Knothole and TP their lawns.

>
> "Oh, my gosh, Sonic! Look at this! He's found the
>schematics we've been trying to figure out for the past

JOEL: Two sentences!

>three weeks!" Looking up at her friend, she asked, "How on
>Mobius did you get these?"

TOM: Actually, I just cued the laserdisk version of "Star Wars"
up to the right scene.

>
> Keith shrugged. "I guess there's something to be said
>for dumb luck. Anyway, now that we know how this works, we
>can have a little fun, no?"

JOEL: Yeah, with this Death Egg we'll finally make the chickens
respect us.

>
> "I don't know... We'll have to study it carefully.
>There may be some surprises in this little toy.

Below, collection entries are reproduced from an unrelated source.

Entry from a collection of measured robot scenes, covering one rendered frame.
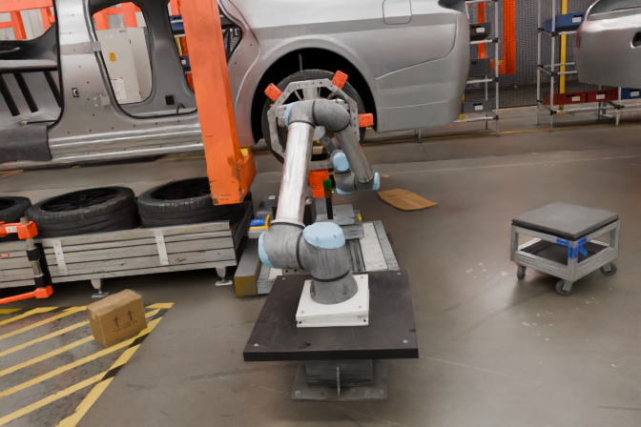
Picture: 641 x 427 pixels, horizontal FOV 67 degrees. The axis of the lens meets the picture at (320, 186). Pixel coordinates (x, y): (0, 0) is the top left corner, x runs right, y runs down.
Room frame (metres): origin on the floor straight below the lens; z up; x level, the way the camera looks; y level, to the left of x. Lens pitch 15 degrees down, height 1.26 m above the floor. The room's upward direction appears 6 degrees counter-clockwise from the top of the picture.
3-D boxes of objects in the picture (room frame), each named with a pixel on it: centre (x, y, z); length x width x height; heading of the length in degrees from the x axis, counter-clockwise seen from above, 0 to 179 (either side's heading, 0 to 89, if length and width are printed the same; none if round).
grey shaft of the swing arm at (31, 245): (2.66, 1.69, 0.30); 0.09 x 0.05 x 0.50; 89
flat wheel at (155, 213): (3.11, 0.86, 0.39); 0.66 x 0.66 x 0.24
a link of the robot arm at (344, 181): (2.49, -0.14, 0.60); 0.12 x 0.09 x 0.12; 67
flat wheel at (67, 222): (3.12, 1.58, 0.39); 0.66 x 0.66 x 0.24
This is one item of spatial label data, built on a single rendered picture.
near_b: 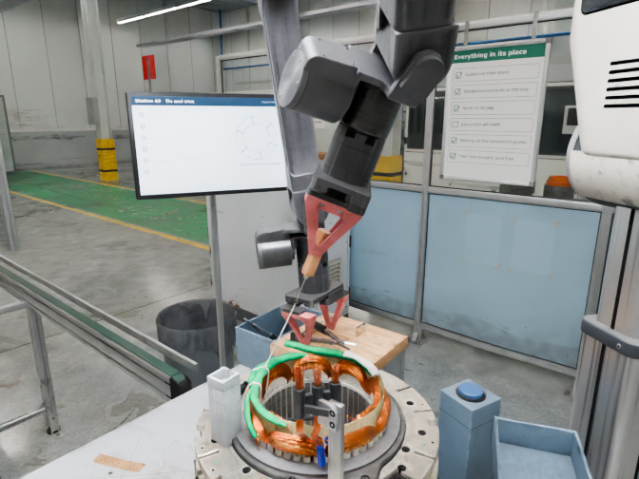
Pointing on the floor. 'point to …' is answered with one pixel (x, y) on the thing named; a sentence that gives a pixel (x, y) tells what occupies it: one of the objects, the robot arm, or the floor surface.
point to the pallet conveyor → (33, 298)
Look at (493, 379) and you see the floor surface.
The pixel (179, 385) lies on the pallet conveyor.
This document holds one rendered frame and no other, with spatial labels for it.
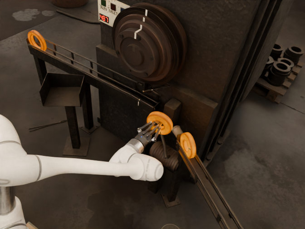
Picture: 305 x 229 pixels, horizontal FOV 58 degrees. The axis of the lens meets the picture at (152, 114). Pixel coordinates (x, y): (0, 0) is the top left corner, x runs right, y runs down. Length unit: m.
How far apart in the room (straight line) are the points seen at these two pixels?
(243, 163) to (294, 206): 0.51
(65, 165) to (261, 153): 2.01
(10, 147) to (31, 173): 0.12
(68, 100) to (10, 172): 1.09
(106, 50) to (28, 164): 1.18
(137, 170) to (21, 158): 0.48
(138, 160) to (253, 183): 1.48
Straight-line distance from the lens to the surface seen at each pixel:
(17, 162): 1.07
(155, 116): 1.55
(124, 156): 1.37
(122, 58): 1.66
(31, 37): 2.60
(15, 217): 1.61
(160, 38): 1.50
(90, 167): 1.19
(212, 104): 1.72
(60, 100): 2.08
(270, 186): 2.61
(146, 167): 1.26
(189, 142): 1.61
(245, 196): 2.47
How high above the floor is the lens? 2.01
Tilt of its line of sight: 46 degrees down
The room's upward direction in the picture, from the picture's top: 8 degrees clockwise
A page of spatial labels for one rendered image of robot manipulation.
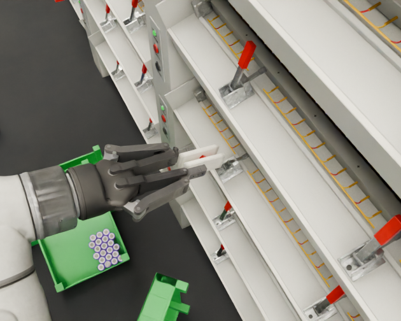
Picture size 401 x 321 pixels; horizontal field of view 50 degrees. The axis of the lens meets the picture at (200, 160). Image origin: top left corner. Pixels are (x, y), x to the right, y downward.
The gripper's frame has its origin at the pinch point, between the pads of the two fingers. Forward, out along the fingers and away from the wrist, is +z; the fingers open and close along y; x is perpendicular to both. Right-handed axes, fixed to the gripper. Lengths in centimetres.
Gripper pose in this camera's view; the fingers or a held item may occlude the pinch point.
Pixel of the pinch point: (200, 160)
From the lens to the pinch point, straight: 68.2
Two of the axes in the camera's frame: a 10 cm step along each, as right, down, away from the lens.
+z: 8.7, -2.4, 4.3
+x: 2.0, -6.3, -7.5
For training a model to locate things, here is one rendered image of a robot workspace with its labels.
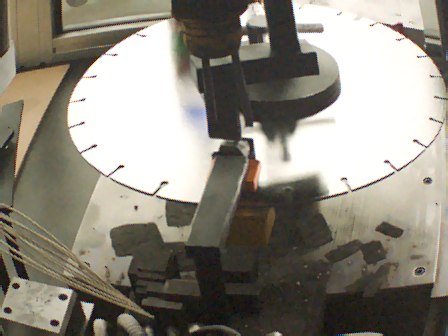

TOM: Like there...see? "Choking hazard--Do not give to children
under three years old."

> Only way to
>make sure nothing goes wrong..."
>
> "...Is if we spend weeks in careful perparation, I know

CROW: Genius is one percent inspiration, and ninety-nine percent
perparation.

>the drill." He opens his mouth in a jaw-cracking yawn.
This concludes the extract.